Stored entries
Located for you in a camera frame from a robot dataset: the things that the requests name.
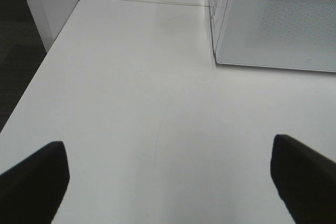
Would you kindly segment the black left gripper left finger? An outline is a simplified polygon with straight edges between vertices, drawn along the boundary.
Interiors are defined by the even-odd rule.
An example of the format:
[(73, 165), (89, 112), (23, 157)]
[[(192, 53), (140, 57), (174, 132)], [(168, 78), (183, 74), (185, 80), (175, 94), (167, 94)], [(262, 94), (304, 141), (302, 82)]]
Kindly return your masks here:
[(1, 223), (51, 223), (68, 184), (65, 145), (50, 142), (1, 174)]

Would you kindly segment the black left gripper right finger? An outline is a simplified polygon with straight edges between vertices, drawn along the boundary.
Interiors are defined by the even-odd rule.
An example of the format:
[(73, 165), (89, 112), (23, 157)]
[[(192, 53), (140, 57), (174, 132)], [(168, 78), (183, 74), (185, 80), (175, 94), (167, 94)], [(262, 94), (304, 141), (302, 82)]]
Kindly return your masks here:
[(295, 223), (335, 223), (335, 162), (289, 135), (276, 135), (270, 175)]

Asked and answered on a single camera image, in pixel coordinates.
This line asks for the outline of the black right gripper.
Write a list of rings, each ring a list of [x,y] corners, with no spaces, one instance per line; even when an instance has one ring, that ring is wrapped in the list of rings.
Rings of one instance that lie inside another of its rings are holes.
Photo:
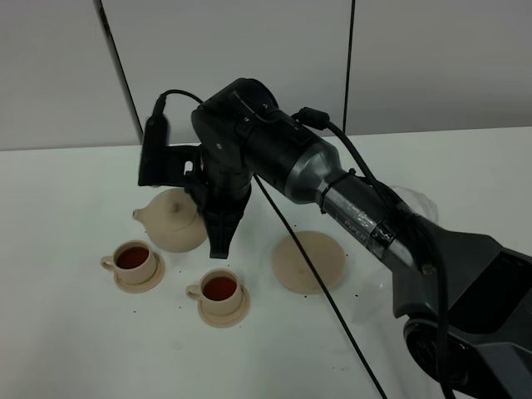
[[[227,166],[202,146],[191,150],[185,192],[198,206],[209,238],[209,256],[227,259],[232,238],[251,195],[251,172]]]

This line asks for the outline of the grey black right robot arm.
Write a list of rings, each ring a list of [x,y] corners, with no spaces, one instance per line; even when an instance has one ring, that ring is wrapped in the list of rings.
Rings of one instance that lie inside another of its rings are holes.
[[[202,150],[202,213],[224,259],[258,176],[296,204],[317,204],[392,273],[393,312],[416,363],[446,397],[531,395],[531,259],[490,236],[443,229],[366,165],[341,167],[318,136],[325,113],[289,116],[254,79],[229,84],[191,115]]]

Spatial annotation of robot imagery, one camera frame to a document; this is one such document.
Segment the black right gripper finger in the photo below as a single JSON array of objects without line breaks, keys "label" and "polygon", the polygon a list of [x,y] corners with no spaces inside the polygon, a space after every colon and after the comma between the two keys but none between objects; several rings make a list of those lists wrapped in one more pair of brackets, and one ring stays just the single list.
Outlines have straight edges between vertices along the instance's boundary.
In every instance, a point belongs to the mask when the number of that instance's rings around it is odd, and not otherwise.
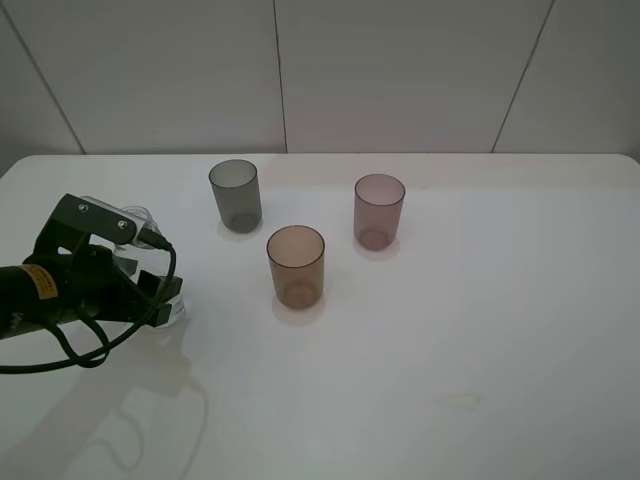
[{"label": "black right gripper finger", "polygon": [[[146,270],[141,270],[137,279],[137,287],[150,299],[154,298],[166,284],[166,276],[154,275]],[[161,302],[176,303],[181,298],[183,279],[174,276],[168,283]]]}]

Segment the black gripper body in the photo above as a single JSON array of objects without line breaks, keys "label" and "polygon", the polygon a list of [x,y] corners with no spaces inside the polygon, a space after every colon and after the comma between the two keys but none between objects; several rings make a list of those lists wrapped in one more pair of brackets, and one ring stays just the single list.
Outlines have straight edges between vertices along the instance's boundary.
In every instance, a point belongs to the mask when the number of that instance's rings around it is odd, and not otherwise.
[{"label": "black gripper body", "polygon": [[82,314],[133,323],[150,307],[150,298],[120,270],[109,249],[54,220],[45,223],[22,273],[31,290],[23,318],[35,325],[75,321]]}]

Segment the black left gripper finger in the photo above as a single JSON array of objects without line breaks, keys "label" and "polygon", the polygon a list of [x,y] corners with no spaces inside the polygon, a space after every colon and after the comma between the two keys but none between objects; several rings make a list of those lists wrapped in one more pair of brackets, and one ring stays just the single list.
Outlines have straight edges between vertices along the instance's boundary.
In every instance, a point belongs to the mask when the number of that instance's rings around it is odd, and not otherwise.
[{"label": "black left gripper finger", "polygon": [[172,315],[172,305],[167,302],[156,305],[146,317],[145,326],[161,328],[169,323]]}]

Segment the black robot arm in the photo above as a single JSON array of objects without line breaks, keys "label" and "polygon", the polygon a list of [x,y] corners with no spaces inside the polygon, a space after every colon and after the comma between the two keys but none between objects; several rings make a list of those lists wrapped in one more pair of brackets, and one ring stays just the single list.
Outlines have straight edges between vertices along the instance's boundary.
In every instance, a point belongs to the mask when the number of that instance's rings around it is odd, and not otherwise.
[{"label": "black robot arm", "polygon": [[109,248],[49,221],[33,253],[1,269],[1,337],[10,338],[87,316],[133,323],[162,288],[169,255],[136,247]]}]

**EXERCISE:** Could you repeat, exactly and with nothing else, the lines from the first line of the records through the line containing "Would you kindly segment the black left gripper left"? Leave out the pictures.

**REPLY TO THE TASK:**
Located for you in a camera frame from a robot dataset: the things that the requests name.
Would you kindly segment the black left gripper left finger? An outline is a simplified polygon with straight edges between vertices, drawn along the boundary.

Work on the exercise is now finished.